##### Given data #####
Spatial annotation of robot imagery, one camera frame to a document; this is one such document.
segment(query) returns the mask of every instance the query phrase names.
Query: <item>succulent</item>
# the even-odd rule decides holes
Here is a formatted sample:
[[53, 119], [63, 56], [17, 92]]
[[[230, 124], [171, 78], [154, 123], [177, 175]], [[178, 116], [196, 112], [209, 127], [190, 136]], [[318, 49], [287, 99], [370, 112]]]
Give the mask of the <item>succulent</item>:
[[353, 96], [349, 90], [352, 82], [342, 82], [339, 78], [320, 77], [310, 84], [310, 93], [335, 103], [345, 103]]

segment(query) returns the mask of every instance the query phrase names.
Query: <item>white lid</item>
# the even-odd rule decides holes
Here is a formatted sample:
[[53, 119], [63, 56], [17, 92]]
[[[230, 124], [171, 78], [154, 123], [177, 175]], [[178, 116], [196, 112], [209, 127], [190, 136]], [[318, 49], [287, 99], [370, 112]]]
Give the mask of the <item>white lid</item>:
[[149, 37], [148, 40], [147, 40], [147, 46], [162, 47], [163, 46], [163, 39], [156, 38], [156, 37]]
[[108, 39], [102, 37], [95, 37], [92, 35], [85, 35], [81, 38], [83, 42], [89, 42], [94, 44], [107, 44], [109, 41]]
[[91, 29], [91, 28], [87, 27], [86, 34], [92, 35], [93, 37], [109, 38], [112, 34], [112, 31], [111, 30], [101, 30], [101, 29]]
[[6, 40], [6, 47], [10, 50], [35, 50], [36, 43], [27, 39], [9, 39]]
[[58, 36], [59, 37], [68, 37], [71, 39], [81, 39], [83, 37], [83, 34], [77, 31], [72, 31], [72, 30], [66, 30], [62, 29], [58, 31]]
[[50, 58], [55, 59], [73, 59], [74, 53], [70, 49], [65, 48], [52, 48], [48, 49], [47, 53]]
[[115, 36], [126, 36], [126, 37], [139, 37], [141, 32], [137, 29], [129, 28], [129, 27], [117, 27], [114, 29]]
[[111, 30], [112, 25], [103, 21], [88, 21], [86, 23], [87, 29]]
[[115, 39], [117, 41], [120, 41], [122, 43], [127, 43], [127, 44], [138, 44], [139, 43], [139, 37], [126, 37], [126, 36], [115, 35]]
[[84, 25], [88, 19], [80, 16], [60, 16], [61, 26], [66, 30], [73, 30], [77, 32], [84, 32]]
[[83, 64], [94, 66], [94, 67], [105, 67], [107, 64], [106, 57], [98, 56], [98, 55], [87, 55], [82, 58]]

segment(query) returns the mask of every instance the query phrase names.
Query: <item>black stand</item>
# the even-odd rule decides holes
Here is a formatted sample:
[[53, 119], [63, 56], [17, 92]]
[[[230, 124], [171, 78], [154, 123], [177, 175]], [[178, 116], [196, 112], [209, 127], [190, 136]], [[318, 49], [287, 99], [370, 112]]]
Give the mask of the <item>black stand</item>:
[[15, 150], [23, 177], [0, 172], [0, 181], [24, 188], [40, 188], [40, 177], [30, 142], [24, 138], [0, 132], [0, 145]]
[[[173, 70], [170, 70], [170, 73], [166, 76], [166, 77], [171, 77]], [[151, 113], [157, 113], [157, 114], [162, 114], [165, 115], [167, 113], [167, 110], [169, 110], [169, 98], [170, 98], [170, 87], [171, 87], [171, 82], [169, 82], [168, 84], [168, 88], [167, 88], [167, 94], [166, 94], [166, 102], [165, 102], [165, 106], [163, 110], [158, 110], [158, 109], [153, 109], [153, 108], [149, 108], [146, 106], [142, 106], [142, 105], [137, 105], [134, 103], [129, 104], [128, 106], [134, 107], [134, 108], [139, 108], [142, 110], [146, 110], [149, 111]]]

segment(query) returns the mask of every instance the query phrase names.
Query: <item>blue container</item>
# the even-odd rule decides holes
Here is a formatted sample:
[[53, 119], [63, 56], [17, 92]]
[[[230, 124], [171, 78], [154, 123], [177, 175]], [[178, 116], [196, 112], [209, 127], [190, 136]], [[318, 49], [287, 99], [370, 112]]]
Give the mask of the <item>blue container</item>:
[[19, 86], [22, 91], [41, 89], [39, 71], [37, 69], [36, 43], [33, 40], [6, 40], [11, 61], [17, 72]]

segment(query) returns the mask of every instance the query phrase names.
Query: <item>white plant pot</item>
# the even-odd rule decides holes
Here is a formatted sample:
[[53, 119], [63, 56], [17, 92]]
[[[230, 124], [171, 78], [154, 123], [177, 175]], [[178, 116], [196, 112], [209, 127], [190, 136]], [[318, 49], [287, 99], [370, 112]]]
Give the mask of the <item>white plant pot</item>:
#####
**What is being asked:** Repeat the material above exactly, including every line.

**Exercise response:**
Spatial annotation of robot imagery, one camera frame to a document; this is one such document.
segment(query) returns the mask of every instance the query phrase names.
Query: <item>succulent</item>
# the even-odd rule decides holes
Here is a formatted sample:
[[53, 119], [63, 56], [17, 92]]
[[[230, 124], [171, 78], [154, 123], [177, 175]], [[178, 116], [196, 112], [209, 127], [190, 136]], [[318, 49], [287, 99], [370, 112]]]
Give the mask of the <item>succulent</item>:
[[353, 96], [349, 90], [352, 82], [342, 82], [339, 78], [320, 77], [310, 84], [310, 93], [335, 103], [345, 103]]

segment(query) returns the mask of every instance the query phrase names.
Query: <item>white lid</item>
# the even-odd rule decides holes
Here is a formatted sample:
[[53, 119], [63, 56], [17, 92]]
[[[230, 124], [171, 78], [154, 123], [177, 175]], [[178, 116], [196, 112], [209, 127], [190, 136]], [[318, 49], [287, 99], [370, 112]]]
Give the mask of the <item>white lid</item>:
[[149, 37], [148, 40], [147, 40], [147, 46], [162, 47], [163, 46], [163, 39], [156, 38], [156, 37]]
[[108, 39], [102, 37], [95, 37], [92, 35], [85, 35], [81, 38], [83, 42], [89, 42], [94, 44], [107, 44], [109, 41]]
[[91, 29], [91, 28], [87, 27], [86, 34], [92, 35], [93, 37], [109, 38], [112, 34], [112, 31], [111, 30], [101, 30], [101, 29]]
[[6, 40], [6, 47], [10, 50], [35, 50], [36, 43], [27, 39], [9, 39]]
[[58, 36], [59, 37], [68, 37], [71, 39], [81, 39], [83, 37], [83, 34], [77, 31], [72, 31], [72, 30], [66, 30], [62, 29], [58, 31]]
[[50, 58], [55, 59], [73, 59], [74, 53], [70, 49], [65, 48], [52, 48], [48, 49], [47, 53]]
[[115, 36], [126, 36], [126, 37], [139, 37], [141, 32], [137, 29], [129, 28], [129, 27], [117, 27], [114, 29]]
[[111, 30], [112, 25], [103, 21], [88, 21], [86, 23], [87, 29]]
[[115, 39], [117, 41], [120, 41], [122, 43], [127, 43], [127, 44], [138, 44], [139, 43], [139, 37], [126, 37], [126, 36], [115, 35]]
[[84, 25], [88, 19], [80, 16], [60, 16], [61, 26], [66, 30], [73, 30], [77, 32], [84, 32]]
[[83, 64], [94, 66], [94, 67], [105, 67], [107, 64], [106, 57], [98, 56], [98, 55], [87, 55], [82, 58]]

segment(query) returns the mask of every instance the query phrase names.
Query: <item>black stand</item>
# the even-odd rule decides holes
Here is a formatted sample:
[[53, 119], [63, 56], [17, 92]]
[[[230, 124], [171, 78], [154, 123], [177, 175]], [[178, 116], [196, 112], [209, 127], [190, 136]], [[318, 49], [287, 99], [370, 112]]]
Give the mask of the <item>black stand</item>:
[[15, 150], [23, 177], [0, 172], [0, 181], [24, 188], [40, 188], [40, 177], [30, 142], [24, 138], [0, 132], [0, 145]]
[[[173, 70], [170, 70], [170, 73], [166, 76], [166, 77], [171, 77]], [[151, 113], [157, 113], [157, 114], [162, 114], [165, 115], [167, 113], [167, 110], [169, 110], [169, 98], [170, 98], [170, 87], [171, 87], [171, 82], [169, 82], [168, 84], [168, 88], [167, 88], [167, 94], [166, 94], [166, 102], [165, 102], [165, 106], [163, 110], [158, 110], [158, 109], [153, 109], [153, 108], [149, 108], [146, 106], [142, 106], [142, 105], [137, 105], [134, 103], [129, 104], [128, 106], [134, 107], [134, 108], [139, 108], [142, 110], [146, 110], [149, 111]]]

segment(query) returns the mask of every instance the query phrase names.
Query: <item>blue container</item>
# the even-odd rule decides holes
Here is a formatted sample:
[[53, 119], [63, 56], [17, 92]]
[[[230, 124], [171, 78], [154, 123], [177, 175]], [[178, 116], [196, 112], [209, 127], [190, 136]], [[318, 49], [287, 99], [370, 112]]]
Give the mask of the <item>blue container</item>:
[[19, 86], [22, 91], [41, 89], [39, 71], [37, 69], [36, 43], [33, 40], [6, 40], [11, 61], [17, 72]]

segment(query) returns the mask of every instance the query phrase names.
Query: <item>white plant pot</item>
# the even-odd rule decides holes
Here is a formatted sample:
[[53, 119], [63, 56], [17, 92]]
[[[230, 124], [171, 78], [154, 123], [177, 175]], [[178, 116], [196, 112], [209, 127], [190, 136]], [[318, 49], [287, 99], [370, 112]]]
Give the mask of the <item>white plant pot</item>:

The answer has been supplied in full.